Si les Pales­ti­niens sont appelés à des élec­tions anti­cipées, Abbas conservera-​​ t-​​il son siège ou lui sera-​​t-​​il arraché par ceux qui pensent qu’il les a vendus pour quinze petites minutes de gloire ? Il est pos­sible que des élec­tions anti­cipées soient la seule solution pour sortir de cette crise et il fau­drait donner au Pales­tinien moyen une tribune où s’exprimer, là où souvent les armes et les menaces font taire les voix de la raison.

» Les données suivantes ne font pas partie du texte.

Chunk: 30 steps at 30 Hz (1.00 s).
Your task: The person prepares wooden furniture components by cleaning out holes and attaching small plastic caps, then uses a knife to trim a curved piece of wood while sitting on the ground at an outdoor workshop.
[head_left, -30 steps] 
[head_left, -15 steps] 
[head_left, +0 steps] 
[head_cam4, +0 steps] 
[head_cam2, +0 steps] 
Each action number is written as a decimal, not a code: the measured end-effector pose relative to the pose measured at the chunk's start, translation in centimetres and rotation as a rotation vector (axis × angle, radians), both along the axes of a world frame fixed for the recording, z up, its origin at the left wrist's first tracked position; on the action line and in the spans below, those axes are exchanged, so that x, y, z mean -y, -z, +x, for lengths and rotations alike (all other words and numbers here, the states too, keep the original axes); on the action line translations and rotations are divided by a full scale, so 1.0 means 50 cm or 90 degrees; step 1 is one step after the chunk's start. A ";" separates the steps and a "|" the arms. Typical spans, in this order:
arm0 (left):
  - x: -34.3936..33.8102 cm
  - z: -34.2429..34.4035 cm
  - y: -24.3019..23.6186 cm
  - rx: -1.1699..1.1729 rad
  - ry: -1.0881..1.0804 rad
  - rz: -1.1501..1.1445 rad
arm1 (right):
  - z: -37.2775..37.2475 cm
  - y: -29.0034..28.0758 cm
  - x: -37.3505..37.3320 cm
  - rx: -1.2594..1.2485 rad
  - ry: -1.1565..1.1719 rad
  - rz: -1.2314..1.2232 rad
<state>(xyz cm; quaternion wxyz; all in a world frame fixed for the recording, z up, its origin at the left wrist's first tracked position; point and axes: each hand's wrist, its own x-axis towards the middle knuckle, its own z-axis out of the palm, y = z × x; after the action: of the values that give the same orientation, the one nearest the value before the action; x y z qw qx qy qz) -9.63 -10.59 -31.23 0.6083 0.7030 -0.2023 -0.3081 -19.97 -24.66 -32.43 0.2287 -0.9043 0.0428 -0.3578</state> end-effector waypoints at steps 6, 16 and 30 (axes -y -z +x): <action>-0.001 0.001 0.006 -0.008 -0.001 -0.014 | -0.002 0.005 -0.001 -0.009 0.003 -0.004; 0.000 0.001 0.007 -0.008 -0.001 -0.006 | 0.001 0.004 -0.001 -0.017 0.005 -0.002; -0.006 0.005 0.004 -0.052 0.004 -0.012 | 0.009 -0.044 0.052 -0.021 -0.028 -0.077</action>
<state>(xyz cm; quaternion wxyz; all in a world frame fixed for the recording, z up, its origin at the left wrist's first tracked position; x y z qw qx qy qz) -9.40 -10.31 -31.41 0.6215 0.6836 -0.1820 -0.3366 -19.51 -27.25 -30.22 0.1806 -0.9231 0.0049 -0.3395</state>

Mais, si le Fatah, le Hamas ou tout autre parti pales­tinien - et il y en a bien d’autres- veulent se montrer sous leur meilleur jour, ils doivent tous agir de manière plus propre. Il y a une limite aux accu­sa­tions et aux coups de poi­gnards dans le dos. Il est temps que nos diri­geants se montrent à la hauteur et res­pon­sables de l’avènement de l’union nationale, pas de sa mort. Si ce n’est pas le cas, ces accu­sa­tions sans fin vont nous aspirer vers le fond comme des sables mou­vants et cela laissera le terrain libre à nos ennemis véri­tables pour qu’ils s’y engouffrent.